▸ **Exercise**
When you reach the line containing "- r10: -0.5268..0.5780" in the entries below, start writing out each line exactly, and stop after the line containing "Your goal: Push".

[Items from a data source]
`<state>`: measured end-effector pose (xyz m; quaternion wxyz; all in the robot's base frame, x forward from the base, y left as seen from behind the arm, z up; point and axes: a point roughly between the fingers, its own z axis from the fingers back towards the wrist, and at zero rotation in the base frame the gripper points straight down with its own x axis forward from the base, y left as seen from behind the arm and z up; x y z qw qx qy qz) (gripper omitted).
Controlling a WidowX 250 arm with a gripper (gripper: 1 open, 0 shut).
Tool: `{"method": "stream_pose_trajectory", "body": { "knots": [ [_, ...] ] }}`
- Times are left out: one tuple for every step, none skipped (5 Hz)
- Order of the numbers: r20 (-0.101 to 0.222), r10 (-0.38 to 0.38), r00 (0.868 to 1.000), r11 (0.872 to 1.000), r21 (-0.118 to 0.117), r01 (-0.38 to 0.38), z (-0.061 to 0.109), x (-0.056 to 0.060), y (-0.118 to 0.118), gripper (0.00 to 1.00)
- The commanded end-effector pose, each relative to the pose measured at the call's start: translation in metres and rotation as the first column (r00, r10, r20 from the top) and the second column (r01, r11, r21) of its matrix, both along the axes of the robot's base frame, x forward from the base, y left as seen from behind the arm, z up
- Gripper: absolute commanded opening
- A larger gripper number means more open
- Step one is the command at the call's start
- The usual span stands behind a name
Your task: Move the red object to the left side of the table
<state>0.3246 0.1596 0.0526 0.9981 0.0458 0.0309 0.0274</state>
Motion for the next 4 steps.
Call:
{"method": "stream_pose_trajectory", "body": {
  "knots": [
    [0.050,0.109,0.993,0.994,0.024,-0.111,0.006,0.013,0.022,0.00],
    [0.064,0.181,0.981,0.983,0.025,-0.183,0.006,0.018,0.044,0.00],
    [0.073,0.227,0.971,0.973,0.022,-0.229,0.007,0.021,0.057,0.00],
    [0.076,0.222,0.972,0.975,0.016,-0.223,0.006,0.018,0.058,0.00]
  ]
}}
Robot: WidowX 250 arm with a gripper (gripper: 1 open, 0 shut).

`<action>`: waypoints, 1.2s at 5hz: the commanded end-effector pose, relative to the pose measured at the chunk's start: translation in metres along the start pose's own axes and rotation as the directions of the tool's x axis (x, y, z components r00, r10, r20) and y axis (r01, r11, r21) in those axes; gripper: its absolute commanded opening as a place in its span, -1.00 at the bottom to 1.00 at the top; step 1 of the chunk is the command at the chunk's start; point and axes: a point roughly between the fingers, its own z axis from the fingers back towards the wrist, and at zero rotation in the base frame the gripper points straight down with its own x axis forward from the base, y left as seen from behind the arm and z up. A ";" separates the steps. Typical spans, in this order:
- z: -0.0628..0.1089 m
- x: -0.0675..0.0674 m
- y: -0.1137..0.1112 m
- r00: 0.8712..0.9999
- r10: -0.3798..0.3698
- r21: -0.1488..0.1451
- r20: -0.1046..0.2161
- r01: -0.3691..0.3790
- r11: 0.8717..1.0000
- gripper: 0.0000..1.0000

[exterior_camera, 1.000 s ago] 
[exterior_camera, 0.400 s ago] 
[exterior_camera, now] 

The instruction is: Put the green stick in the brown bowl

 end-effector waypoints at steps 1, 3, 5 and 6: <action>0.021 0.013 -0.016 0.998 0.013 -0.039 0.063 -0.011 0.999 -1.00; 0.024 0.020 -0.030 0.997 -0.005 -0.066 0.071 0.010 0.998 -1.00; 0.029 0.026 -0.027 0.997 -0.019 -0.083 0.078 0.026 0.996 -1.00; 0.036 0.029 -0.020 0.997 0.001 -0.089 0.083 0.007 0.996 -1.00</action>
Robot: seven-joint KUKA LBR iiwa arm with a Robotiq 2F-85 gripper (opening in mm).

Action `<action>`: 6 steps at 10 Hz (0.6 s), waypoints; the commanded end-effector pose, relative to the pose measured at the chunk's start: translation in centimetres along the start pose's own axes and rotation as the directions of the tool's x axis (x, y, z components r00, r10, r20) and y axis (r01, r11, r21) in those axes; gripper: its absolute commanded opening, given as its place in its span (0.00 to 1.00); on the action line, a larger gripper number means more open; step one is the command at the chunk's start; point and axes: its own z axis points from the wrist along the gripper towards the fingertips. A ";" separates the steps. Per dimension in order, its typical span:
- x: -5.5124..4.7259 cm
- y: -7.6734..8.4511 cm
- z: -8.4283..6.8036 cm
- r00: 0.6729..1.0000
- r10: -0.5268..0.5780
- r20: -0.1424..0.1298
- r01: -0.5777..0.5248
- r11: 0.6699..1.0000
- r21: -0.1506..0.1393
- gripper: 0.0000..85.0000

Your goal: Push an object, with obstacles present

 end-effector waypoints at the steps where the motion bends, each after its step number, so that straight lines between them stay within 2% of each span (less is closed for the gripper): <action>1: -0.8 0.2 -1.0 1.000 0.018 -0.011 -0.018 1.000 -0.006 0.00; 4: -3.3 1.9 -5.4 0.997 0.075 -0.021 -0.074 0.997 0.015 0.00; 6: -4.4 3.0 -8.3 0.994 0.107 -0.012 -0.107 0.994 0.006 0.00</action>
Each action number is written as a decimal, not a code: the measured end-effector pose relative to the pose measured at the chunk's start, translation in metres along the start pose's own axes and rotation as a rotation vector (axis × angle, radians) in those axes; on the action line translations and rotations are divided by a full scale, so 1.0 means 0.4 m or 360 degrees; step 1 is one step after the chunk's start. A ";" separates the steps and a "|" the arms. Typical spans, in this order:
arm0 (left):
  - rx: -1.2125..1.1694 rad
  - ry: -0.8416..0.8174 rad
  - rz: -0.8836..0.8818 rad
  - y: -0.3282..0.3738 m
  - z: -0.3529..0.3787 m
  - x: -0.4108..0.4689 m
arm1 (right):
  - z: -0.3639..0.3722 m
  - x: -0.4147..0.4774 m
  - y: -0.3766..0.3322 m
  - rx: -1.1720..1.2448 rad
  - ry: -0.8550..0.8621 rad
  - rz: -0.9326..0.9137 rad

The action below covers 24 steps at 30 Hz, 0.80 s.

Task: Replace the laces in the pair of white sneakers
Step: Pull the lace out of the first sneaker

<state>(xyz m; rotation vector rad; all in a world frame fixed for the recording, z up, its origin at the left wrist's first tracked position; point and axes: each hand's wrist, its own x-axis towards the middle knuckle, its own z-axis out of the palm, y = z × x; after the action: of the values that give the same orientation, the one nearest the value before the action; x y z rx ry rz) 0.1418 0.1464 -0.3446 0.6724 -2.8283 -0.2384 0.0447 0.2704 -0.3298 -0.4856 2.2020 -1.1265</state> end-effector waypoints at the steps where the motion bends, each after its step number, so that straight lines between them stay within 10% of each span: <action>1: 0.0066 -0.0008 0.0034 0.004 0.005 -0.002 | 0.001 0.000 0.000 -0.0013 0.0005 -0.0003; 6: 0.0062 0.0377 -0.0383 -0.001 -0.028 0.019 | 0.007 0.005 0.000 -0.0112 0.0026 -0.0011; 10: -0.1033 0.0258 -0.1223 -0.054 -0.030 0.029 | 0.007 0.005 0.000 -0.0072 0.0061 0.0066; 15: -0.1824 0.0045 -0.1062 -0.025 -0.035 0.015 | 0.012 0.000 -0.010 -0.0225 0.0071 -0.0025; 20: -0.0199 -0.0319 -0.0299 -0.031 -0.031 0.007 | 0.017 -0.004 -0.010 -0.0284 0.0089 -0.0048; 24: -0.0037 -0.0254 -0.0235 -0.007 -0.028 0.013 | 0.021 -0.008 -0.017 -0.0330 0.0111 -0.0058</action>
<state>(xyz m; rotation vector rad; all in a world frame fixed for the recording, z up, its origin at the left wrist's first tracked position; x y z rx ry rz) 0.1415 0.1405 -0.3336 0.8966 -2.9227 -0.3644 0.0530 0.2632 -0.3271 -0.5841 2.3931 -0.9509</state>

▸ **Reply**
- r10: -0.5268..0.5780
- r20: -0.1424..0.1298
- r01: -0.5777..0.5248
- r11: 0.6699..1.0000
- r21: -0.1506..0.1393
- gripper: 0.0000..85.0000

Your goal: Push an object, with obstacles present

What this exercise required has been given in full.